Anthem settles lawsuit, stops 'death spiral' policies
Anthem Blue Cross in California has settled a class-action lawsuit, agreeing to stop dramatically rising premiums for about 122,000 of its members. The WellPoint (NYSE: WLP) subsidiary also will allow those members to join new Anthem plans without having their medical histories reviewed.
The nonprofit organization Consumer Watchdog and several Anthem consumers accused California's largest for-profit health insurer of closing certain policies without first notifying them of the closures or allowing them to change plans, the Los Angeles Times reports. They alleged the practice violates state law, which requires health insurers that close a policy to either offer consumers new comparable coverage or minimize premium increases, according to the settlement.
In a tactic often referred to as a "death spiral," insurers close a certain health plan to new enrollees while raising premium rates paid by the remaining members until they can no longer afford it. In this case, consumers alleged that Anthem then increased premium rates without offering comparable options, thus trapping older customers and those with pre-existing conditions into policies they couldn't afford but also couldn't leave, the LA Times notes.
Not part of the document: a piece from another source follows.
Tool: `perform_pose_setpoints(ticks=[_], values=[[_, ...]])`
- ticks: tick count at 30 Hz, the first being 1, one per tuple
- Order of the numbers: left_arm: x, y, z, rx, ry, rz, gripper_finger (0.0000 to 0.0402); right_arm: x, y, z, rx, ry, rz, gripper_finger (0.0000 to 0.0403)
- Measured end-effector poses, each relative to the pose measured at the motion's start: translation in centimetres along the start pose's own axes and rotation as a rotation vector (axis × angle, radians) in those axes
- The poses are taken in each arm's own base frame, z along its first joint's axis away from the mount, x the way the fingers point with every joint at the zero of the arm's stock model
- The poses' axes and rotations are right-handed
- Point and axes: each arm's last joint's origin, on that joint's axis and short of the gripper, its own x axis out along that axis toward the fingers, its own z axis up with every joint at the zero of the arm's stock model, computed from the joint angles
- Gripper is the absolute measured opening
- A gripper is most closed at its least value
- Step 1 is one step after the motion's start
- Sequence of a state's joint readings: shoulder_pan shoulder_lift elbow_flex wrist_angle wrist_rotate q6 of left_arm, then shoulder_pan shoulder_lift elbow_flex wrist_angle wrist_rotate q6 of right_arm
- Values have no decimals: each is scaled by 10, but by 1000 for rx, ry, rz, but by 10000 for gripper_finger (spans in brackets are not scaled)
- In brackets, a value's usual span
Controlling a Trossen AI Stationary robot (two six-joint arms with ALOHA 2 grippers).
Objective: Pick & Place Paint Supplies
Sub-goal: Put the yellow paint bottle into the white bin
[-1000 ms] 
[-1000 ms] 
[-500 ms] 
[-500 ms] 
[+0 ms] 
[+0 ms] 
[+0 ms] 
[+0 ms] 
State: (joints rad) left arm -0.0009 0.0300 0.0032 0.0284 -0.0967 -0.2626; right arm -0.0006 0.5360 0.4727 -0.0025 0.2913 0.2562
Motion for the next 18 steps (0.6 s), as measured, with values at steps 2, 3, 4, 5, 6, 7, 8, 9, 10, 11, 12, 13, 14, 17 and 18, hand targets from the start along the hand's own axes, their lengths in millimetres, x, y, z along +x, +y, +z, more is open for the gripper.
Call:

"The policy pool shrinks, and those with health conditions are trapped," Consumer Watchdog spokesperson Jerry Flanagan said, adding that health plans have rejected consumers from new plans for conditions as common as asthma or minor as toenail fungus, the Santa Monica Daily Press reports.
California Superior Court preliminarily agreed to the settlement. It will be finalized at a hearing in August, notes the Daily Press.